La verja de Nottingham Hill no era difícil de burlar porque no había nadie que la vigilara. Un rótulo en la garita rezaba: «Durante el día, marque el 958 si necesita contactar con Seguridad». Un poco más allá de dicha garita, el camino principal, Robin Hood Boulevard, se bifurcaba. Las cuatro flechas de la izquierda me conducían a Loxley Lane, Tuck Terrace, Scarlett Street y Sherwood Forest Drive. La carretera era recta y lo que había al final parecía ser la típica subdivisión de clase media que esperaba encontrar.

A la derecha, por el contrario, las flechas prometían conducirme a Archer Avenue, Little John Lane, Yorkshire Road y Maid Marian’s Meeting House, pero la carretera solo llevaba a una colección de montículos de arena con una solitaria azada amarilla en lo alto de uno de ellos. En algún momento del boom inmobiliario de Nottingham Hill, la burbuja había explotado.
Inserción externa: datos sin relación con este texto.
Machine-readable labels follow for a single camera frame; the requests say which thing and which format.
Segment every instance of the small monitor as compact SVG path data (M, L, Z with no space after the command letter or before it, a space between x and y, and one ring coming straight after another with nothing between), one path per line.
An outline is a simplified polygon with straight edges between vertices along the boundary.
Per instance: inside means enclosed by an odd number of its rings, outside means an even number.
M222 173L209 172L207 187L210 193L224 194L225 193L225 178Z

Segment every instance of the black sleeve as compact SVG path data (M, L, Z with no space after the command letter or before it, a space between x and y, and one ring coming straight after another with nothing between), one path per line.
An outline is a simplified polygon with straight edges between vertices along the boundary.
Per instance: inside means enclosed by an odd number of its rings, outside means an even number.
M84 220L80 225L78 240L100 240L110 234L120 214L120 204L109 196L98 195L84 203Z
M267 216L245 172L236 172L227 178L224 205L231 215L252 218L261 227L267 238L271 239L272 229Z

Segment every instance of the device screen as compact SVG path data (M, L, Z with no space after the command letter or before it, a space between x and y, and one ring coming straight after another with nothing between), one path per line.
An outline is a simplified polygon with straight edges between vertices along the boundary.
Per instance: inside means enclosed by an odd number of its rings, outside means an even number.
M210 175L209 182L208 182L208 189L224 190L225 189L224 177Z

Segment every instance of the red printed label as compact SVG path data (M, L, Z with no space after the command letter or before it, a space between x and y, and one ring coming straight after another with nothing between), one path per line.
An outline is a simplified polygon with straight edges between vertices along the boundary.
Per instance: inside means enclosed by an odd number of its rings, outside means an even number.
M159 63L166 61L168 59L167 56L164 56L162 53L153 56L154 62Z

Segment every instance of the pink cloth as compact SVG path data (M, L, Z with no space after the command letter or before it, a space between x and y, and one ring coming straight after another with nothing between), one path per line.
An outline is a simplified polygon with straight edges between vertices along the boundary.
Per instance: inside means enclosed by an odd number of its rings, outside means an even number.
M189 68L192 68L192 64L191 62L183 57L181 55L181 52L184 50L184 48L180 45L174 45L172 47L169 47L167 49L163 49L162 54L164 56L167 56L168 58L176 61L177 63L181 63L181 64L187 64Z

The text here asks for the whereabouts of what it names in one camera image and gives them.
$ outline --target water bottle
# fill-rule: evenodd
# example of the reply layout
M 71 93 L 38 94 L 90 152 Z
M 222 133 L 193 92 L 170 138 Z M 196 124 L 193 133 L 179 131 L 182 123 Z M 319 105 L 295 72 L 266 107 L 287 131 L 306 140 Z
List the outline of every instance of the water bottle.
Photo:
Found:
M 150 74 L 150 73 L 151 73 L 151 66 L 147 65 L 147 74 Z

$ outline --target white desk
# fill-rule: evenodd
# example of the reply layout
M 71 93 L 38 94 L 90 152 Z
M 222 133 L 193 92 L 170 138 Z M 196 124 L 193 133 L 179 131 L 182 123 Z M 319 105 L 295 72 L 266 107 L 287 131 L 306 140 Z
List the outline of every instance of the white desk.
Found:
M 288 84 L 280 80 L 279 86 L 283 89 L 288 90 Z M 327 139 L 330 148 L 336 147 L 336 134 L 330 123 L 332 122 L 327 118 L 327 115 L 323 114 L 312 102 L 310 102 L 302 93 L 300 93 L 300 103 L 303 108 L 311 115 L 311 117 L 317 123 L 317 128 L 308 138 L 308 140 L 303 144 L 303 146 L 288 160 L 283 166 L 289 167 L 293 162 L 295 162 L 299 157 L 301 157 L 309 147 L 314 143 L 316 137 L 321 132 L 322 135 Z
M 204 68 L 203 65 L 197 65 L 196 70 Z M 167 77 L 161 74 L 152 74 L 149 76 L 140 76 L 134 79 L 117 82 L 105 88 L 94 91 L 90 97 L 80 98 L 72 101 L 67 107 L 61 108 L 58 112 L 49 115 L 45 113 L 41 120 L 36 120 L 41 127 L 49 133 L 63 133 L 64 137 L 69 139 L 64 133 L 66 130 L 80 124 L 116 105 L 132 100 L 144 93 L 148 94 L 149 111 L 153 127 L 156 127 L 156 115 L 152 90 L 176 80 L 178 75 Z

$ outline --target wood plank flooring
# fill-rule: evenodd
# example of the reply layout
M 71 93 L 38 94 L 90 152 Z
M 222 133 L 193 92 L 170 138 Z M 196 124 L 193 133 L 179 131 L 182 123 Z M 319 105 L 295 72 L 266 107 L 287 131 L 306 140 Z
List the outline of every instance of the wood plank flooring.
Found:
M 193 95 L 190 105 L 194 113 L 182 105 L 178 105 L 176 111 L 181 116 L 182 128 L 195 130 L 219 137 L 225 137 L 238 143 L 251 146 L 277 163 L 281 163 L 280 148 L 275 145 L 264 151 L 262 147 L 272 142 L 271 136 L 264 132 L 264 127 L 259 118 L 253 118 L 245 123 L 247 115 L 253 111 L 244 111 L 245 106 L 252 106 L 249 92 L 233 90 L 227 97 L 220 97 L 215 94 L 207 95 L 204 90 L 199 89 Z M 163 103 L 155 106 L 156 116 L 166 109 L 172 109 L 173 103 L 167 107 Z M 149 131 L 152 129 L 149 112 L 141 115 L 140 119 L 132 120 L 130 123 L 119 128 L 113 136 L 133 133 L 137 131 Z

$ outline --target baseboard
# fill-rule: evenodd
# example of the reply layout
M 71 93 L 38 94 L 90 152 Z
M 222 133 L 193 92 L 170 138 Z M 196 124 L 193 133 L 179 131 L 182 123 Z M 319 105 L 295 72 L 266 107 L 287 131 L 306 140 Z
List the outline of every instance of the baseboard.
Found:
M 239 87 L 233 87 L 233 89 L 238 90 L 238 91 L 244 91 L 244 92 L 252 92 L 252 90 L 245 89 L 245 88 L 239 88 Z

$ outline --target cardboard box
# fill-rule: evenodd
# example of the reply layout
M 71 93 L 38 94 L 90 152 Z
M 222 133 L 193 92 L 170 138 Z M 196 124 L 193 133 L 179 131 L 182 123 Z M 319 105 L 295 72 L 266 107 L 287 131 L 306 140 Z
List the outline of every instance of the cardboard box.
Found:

Pillé el desvío de la izquierda y encontré el número 133 de Sherwood Forest Drive al final de un callejón sin salida. Por aquí, los patios traseros eran de la misma arena oscura que los montículos que ocupaban el lugar de la supuesta Casa de Encuentros de la Doncella Marian y, tanto el 131 como el 129 estaban vacíos, con los permisos de construcción colgados todavía de las ventanas, salpimentados de serrín. Sin embargo, los jardines delanteros eran de hierba verde, incluso los de las casas vacías, lo cual significaba que aún quedaba alguien en la constructora que creía en el pulcro mantenimiento de la zona. Le di la vuelta al callejón sin salida, con la suficiente parsimonia como para observar que las cortinas estaban corridas en las ventanas de Helene y Kenny. Por lo menos las que daban al norte, al sur y al oeste. Las del este daban a los montículos de arena de atrás, por lo que no podía verlas. Pero algo me decía que también lo estarían. Mientras recorría el callejón, conté otros dos letreros de SE VENDE, uno de ellos con un letrerito más pequeño colgando debajo que rezaba: ES UNA GANGA. HAGA UNA OFERTA. POR FAVOR.

Me desvié por Tuck Terrace y aparqué junto a un rancho a medio acabar que había al final de otro callejón sin salida. Las casas a derecha e izquierda estaban terminadas. Pero vacías. El césped y los matorrales estaban recién plantados y verdes como tréboles, incluso en diciembre, aunque el sendero de entrada seguía esperando que lo pavimentaran. Atravesé el esqueleto del rancho a medio construir del 133 de Tuck Terrace y recorrí un acre de arena cobriza con estacas de madera unidas por hilo azul que marcaban la extensión del futuro patio trasero. Se trataba del típico modelo seudoitaliano de dos plantas, con pretensiones de casa señorial, tan predecible que, desde el patio trasero, podía oler el granito de las encimeras de la cocina y el jacuzzi del baño principal.

La verdad es que había metido la pata cuarenta veces al acercarme a mi objetivo. Había pasado por delante con tal lentitud que hasta un basset con tres patas y la cadera chunga podría haberme lamido. Había aparcado el coche por las inmediaciones… Vale, a una manzana de distancia, pero eso no era plan. Me había acercado al objetivo a campo abierto. No había ido de noche. Aparte de quedarme plantado delante, con un cartel que pusiera HERMANO, ¿NO TENDRÁS UNA LLAVE DE LA CASA?, no sé qué más podría haber hecho para dar el cante.

Lo inteligente habría sido pasar frente a la casa sin parar, confiar en que alguien de dentro me tomara por un supervisor de terrenos o un carpintero de últimos retoques y salir pitando hacia mi hogar. En vez de eso, decidí que hasta el momento la suerte me sonreía, pues no había visto ni un alma desde que llegué a la zona. Ya sé que es una estupidez creer en la suerte, pero lo hacemos cada vez que cruzamos una calle llena de coches.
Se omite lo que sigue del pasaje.